## SOURCE DATA
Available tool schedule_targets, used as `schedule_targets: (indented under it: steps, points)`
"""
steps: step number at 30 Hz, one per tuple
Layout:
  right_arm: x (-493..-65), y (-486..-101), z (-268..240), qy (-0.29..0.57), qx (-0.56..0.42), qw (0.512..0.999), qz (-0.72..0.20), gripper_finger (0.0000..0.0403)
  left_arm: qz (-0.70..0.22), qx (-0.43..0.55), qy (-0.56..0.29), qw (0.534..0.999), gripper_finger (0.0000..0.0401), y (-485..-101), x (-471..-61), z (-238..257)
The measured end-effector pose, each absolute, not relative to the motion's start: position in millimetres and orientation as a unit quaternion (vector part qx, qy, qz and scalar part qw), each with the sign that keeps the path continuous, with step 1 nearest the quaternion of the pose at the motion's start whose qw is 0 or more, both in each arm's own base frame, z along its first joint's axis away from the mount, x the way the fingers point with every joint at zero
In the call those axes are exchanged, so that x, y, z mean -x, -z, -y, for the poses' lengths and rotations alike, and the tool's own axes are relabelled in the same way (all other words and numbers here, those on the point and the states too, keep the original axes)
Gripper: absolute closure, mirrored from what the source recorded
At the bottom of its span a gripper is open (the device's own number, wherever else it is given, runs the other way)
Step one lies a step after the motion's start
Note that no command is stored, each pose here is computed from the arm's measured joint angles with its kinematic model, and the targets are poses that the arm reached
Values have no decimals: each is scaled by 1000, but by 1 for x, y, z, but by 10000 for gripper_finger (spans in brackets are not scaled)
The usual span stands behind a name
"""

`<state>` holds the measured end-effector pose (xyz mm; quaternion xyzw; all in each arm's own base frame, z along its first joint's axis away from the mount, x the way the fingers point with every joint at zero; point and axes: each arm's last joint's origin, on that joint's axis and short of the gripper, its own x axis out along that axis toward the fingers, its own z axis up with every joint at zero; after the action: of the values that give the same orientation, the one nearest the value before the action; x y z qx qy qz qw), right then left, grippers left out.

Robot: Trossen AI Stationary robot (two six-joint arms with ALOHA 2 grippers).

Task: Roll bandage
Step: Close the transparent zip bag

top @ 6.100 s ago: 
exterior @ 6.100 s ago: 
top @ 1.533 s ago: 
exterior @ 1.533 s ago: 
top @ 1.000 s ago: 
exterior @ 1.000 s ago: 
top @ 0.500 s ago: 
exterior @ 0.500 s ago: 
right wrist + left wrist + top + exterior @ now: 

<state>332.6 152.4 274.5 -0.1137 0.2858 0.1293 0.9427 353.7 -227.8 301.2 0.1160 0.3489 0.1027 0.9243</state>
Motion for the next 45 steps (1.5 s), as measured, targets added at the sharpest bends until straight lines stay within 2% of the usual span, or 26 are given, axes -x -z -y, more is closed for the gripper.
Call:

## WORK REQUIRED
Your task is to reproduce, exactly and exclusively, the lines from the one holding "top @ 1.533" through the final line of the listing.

## RESPONSE AREA
top @ 1.533 s ago: 
exterior @ 1.533 s ago: 
top @ 1.000 s ago: 
exterior @ 1.000 s ago: 
top @ 0.500 s ago: 
exterior @ 0.500 s ago: 
right wrist + left wrist + top + exterior @ now: 

<state>332.6 152.4 274.5 -0.1137 0.2858 0.1293 0.9427 353.7 -227.8 301.2 0.1160 0.3489 0.1027 0.9243</state>
Motion for the next 45 steps (1.5 s), as measured, targets added at the sharpest bends until straight lines stay within 2% of the usual span, or 26 are given, axes -x -z -y, more is closed for the gripper.
Call:

For this exercise, nothing more remains to be done.